Re: multivariate statistics v14

From: Tomas Vondra <tomas(dot)vondra(at)2ndquadrant(dot)com>
To: Tatsuo Ishii <ishii(at)postgresql(dot)org>
Cc: jeff(dot)janes(at)gmail(dot)com, alvherre(at)2ndquadrant(dot)com, pgsql-hackers(at)postgresql(dot)org
Subject: Re: multivariate statistics v14
Date: 2016-03-23 13:21:53
Message-ID: eb8522d2-f1ee-7401-2118-e7d6b8990483@2ndquadrant.com
Views: Raw Message | Whole Thread | Download mbox | Resend email
Thread:
Lists: pgsql-hackers

On 03/23/2016 06:20 AM, Tatsuo Ishii wrote:
>>> I am now looking into the create statistics doc to see if the example
>>> appearing in it is working. I will get back if I find any.
>
> I have the ref doc: CREATE STATISTICS
>
> There are nice examples how the multivariate statistics gives better
> row number estimation. So I gave them a try.
>
> "Create table t1 with two functionally dependent columns,
> i.e. knowledge of a value in the first column is sufficient for
> determining the value in the other column" The example creates table
> "t1", then populates it using generate_series. After CREATE
> STATISTICS, ANALYZE and EXPLAIN. I expected the EXPLAIN demonstrates
> how result rows estimation is enhanced by using the multivariate
> statistics.
>
> Here is the EXPLAIN output using the multivariate statistics:
>
> EXPLAIN ANALYZE SELECT * FROM t1 WHERE (a = 1) AND (b = 1);
> QUERY PLAN
> ---------------------------------------------------------------------------------------------------
> Seq Scan on t1 (cost=0.00..19425.00 rows=98 width=8) (actual time=76.876..76.876 rows=0 loops=1)
> Filter: ((a = 1) AND (b = 1))
> Rows Removed by Filter: 1000000
> Planning time: 0.146 ms
> Execution time: 76.896 ms
> (5 rows)
>
> Here is the EXPLAIN output without the multivariate statistics:
>
> EXPLAIN ANALYZE SELECT * FROM t1 WHERE (a = 1) AND (b = 1);
> QUERY PLAN
> --------------------------------------------------------------------------------------------------
> Seq Scan on t1 (cost=0.00..19425.00 rows=1 width=8) (actual time=78.867..78.867 rows=0 loops=1)
> Filter: ((a = 1) AND (b = 1))
> Rows Removed by Filter: 1000000
> Planning time: 0.102 ms
> Execution time: 78.885 ms
> (5 rows)
>
> It seems the row numbers estimation (98) using the multivariate
> statistics is actually *worse* than the one (1) not using the
> statistics because the actual row number is 0.
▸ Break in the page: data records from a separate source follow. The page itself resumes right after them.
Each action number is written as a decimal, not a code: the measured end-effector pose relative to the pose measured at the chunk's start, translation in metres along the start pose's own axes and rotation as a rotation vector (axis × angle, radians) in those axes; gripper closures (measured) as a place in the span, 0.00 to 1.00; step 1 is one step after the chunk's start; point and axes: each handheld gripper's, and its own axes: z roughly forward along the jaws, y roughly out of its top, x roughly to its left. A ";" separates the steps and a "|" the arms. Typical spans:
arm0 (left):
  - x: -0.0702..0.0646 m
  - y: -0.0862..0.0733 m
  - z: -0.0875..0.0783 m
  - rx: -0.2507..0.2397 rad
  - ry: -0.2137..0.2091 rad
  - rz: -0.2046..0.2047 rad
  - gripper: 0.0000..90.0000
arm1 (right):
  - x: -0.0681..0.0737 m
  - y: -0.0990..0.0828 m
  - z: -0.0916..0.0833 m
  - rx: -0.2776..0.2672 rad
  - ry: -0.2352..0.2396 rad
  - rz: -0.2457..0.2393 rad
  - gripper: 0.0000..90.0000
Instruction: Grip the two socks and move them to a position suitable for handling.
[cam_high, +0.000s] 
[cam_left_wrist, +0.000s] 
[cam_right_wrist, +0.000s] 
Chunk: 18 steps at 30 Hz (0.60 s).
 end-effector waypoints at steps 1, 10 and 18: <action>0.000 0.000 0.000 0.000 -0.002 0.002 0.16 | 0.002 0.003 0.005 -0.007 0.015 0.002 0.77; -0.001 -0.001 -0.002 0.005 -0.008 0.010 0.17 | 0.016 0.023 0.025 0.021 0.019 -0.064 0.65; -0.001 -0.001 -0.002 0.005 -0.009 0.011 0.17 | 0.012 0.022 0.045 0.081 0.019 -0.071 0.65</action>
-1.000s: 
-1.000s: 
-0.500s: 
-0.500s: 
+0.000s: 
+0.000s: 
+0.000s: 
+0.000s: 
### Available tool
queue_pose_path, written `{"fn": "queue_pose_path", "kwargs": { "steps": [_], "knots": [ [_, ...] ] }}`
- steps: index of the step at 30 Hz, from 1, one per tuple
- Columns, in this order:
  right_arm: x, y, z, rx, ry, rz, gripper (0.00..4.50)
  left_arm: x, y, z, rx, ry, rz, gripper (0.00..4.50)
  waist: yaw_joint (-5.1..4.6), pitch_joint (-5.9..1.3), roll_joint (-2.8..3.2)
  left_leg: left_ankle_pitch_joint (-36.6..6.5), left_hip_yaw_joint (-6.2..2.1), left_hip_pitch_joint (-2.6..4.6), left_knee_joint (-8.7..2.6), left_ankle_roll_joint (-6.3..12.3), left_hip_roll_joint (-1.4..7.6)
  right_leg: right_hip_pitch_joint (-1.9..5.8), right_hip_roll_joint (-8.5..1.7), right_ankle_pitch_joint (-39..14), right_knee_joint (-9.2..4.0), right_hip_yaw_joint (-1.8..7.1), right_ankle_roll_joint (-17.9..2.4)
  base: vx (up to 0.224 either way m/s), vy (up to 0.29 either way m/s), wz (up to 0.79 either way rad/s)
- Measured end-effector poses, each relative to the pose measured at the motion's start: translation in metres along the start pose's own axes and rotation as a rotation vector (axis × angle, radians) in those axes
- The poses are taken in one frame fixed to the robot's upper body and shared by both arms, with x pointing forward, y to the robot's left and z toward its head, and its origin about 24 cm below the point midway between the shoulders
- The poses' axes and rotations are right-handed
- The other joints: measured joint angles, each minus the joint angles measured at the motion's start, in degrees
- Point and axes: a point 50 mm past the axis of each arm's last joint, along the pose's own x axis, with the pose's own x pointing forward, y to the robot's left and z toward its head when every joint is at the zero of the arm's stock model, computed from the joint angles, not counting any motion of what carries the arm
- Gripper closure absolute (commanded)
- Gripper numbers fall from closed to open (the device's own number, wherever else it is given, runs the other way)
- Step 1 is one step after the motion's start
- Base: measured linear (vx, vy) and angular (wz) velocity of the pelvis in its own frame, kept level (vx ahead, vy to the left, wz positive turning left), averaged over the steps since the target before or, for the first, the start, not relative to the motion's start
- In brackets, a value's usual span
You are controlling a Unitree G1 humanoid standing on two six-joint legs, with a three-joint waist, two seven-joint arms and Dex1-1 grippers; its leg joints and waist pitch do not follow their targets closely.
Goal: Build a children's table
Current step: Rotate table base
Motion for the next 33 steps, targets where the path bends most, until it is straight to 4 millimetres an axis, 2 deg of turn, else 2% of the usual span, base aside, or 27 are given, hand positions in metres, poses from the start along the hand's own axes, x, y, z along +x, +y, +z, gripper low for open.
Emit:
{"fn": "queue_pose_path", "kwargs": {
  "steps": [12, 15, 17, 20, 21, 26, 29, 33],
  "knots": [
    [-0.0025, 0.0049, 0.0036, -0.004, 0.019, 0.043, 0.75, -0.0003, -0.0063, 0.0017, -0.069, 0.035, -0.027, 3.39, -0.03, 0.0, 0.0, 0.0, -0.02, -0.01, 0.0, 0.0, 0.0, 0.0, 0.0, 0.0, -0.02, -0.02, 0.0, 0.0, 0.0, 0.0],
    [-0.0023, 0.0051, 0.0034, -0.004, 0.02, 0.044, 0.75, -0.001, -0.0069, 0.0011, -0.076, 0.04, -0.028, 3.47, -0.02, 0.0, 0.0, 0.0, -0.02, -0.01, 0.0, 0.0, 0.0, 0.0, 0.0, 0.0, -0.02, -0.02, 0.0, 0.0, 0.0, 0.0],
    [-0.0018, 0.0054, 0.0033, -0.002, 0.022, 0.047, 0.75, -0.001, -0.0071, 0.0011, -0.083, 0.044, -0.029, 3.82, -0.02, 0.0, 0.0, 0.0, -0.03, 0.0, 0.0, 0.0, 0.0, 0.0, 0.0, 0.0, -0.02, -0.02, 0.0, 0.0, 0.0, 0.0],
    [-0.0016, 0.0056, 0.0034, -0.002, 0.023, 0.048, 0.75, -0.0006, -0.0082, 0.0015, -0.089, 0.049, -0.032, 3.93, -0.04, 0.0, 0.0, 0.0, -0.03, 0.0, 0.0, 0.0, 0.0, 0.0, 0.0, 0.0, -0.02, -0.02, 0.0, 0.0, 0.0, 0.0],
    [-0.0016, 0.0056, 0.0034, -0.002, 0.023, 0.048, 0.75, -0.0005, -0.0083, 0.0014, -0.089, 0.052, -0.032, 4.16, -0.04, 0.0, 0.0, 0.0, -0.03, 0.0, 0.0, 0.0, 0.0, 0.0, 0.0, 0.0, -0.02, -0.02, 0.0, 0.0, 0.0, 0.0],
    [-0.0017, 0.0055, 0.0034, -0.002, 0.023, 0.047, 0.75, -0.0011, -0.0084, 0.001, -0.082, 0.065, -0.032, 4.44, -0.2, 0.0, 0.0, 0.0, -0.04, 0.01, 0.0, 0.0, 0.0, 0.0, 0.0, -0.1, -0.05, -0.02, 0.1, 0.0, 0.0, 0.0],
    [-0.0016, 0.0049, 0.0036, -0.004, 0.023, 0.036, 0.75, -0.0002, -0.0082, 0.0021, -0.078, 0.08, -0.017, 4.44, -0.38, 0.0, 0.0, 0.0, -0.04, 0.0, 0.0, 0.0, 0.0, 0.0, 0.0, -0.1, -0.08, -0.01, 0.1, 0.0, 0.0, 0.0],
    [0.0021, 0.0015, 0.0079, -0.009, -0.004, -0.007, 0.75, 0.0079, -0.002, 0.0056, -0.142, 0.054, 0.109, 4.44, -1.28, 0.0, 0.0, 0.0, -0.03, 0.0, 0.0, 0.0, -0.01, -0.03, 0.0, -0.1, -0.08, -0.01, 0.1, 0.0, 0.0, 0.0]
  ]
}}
Yes, there's a mistake in the first query, because the conditions
actually are not compatible. I.e. (i/100)=1 and (i/500)=1 have no
overlapping rows, clearly. It should be

EXPLAIN ANALYZE SELECT * FROM t1 WHERE (a = 1) AND (b = 0);

instead. Will fix.

>
> Next example (using table "t2") is much better than the case using t1.
>
> Here is the EXPLAIN output using the multivariate statistics:
>
> EXPLAIN ANALYZE SELECT * FROM t2 WHERE (a = 1) AND (b = 1);
> QUERY PLAN
> --------------------------------------------------------------------------------------------------------
> Seq Scan on t2 (cost=0.00..19425.00 rows=9633 width=8) (actual time=0.012..75.350 rows=10000 loops=1)
> Filter: ((a = 1) AND (b = 1))
> Rows Removed by Filter: 990000
> Planning time: 0.107 ms
> Execution time: 75.680 ms
> (5 rows)
>
> Here is the EXPLAIN output without the multivariate statistics:
>
> EXPLAIN ANALYZE SELECT * FROM t2 WHERE (a = 1) AND (b = 1);
> QUERY PLAN
> ------------------------------------------------------------------------------------------------------
> Seq Scan on t2 (cost=0.00..19425.00 rows=91 width=8) (actual time=0.008..76.614 rows=10000 loops=1)
> Filter: ((a = 1) AND (b = 1))
> Rows Removed by Filter: 990000
> Planning time: 0.067 ms
> Execution time: 76.935 ms
> (5 rows)
>
> This time it seems the row numbers estimation (9633) using the
> multivariate statistics is much better than the one (91) not using the
> statistics because the actual row number is 10000.
>
> The last example (using table "t3") seems no effect by multivariate statistics.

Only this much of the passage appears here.